Лебло. Да здравствует бутылка! Да здравствует веселье!
Все. Да здравствует!
Граф. Каков наш хозяин! Накормил нас сегодня хорошим ужином.
Лебло. Ужин был ничего себе. Но, вообще говоря, у вас в Италии не умеют есть так вкусно, как едим мы, французы.
Граф. Да разве у нас нет поваров французов?
Лебло. Есть, но когда они приезжают в Италию, они разучиваются готовить по всем правилам. Ах, если бы вы знали, как едят в Париже! Вот где тонкость настоящая!
Рюнбиф. У вас, французов, вечно сидит в голове фантазия, будто, кроме Парижа, нет других городов на свете. Я неплохой англичанин, а никогда не разговариваю о Лондоне.

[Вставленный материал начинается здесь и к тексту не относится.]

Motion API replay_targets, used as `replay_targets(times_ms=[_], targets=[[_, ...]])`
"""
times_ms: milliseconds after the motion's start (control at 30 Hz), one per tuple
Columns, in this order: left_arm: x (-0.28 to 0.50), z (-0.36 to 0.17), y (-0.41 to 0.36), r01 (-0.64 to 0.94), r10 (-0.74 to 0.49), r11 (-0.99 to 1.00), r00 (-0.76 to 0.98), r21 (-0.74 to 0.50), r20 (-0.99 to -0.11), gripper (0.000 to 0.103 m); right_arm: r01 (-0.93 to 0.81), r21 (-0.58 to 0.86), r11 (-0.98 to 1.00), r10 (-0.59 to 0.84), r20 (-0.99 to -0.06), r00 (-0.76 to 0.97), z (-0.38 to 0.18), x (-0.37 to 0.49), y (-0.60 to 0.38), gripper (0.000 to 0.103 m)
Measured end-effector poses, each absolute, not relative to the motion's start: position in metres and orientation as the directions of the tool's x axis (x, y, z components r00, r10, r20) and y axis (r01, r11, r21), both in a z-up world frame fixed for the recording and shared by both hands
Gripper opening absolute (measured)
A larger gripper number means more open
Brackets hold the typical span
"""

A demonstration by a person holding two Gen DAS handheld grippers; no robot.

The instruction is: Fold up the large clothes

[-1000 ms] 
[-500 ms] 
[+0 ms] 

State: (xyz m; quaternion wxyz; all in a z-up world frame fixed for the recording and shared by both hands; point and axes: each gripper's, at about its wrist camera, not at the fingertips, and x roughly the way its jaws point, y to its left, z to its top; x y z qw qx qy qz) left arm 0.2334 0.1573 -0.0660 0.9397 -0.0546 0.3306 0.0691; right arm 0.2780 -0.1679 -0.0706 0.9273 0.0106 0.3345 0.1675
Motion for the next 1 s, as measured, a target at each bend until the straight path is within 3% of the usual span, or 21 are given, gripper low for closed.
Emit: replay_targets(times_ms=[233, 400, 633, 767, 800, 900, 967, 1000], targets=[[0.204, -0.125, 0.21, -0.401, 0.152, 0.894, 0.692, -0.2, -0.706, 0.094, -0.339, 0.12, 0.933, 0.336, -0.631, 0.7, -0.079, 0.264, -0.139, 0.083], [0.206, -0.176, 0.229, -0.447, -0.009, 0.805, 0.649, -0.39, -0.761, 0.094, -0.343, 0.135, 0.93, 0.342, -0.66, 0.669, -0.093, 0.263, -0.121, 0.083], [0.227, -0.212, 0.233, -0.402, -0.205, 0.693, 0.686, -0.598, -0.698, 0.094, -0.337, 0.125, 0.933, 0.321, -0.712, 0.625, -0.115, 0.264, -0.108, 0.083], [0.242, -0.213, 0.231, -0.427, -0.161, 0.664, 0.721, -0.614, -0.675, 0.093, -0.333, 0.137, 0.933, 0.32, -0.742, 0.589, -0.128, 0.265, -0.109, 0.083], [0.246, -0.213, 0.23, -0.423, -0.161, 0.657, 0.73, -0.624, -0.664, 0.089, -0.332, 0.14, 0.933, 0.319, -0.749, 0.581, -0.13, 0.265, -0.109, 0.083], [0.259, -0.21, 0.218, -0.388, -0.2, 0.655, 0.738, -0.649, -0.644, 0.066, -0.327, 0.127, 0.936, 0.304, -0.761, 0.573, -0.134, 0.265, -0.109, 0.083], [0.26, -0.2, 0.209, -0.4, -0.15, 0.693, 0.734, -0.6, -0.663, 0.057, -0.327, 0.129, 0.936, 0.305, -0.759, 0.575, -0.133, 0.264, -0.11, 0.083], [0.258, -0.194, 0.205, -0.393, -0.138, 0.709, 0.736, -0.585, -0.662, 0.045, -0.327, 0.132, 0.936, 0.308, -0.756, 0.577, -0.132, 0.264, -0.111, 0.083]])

Альваро. Мне смешно, когда при мне расхваливают Париж. Мадрид — вот столица мира!
Граф. Синьоры, я буду говорить с вами, как истый итальянец. На свете много места, и хорошо может быть всюду, когда есть деньги в кармане и веселье в сердце.
Лебло. Браво, приятель! Да здравствует веселье! После доброго ужина хочется общества молодой красавицы. Скоро начнет светать. Не стоит спать ложиться. А что вы скажете о хорошенькой вдовушке, за которой вы ухаживали на балу прошлый вечер?
Рюнбиф. Очень мила и воспитанна.
Альваро. Серьезность ее восхитительна.
Лебло. Она совсем как француженка. Жива и задорна, как наши девушки.
Граф. Да, действительно. Синьора Розаура — женщина достойная, почитаемая и уважаемая всеми
Лебло. Ну, так за здоровье мадам Розауры!
Альваро. За здоровье доньи Розауры!
Рюнбиф, Граф. За ее здоровье!
СЦЕНА 2
Граф. Молодчина! Правда, забавно?
Альваро. Вы смеетесь над этими дурачествами? В Испании за такую наглость лакею влепили бы пятьдесят палок.
Лебло. А во Франции он составил бы себе состояние. У нас ценят остроумных людей.
Рюнбиф. У вас ценят остроумных, а у нас — рассудительных.
Лебло. Но вернемся к нашему разговору. Эта вдовушка не выходит у меня из головы.
Альваро. Я тоже все вздыхаю по ней.
Граф. А я советую вам об этом не думать.
Лебло. Почему?
Граф. Потому что синьора Розаура терпеть не может любовных причуд, презирает мужчин и неспособна к нежности.
Лебло. Ну да! Пусть она будет дика, как зверек, но если истый француз, вроде меня, станет нашептывать ей наши словечки, от которых женщины млеют, увидите сами — она начнет вздыхать и будет умолять сжалиться над ней.
Альваро. Она была бы первой женщиной, которая отказалась бы отвечать взаимностью дону Альваро де Кастилья. У людей моего происхождения есть привилегия — заставлять женщин бегать за собой.
Граф. И все-таки с синьорой Розаурой ни французская развязность, ни испанская важность цели не достигнут. Я знаю, что говорю. Я ее хорошо изучил. Поверьте другу.
Лебло. В тот вечер она не спускала с меня глаз, и я великолепно заметил, что мой взгляд запечатлелся у нее в сердце. Да что! Когда она подавала мне руку в последнем менуэте, она говорила со мною так нежно, что я чудом удержался, чтобы не упасть перед нею на колени.
Альваро. Я не привык хвалиться любезностями красивых женщин, но мог бы сказать многое, что вас наверное бы смутило.
Граф
Лебло. Мосье Панталоне, ее деверь, мне близкий друг. Он не преминет рекомендовать ей меня.
Альваро. Доктор, отец ее, мне многим обязан. Он будет сопровождать меня к ней.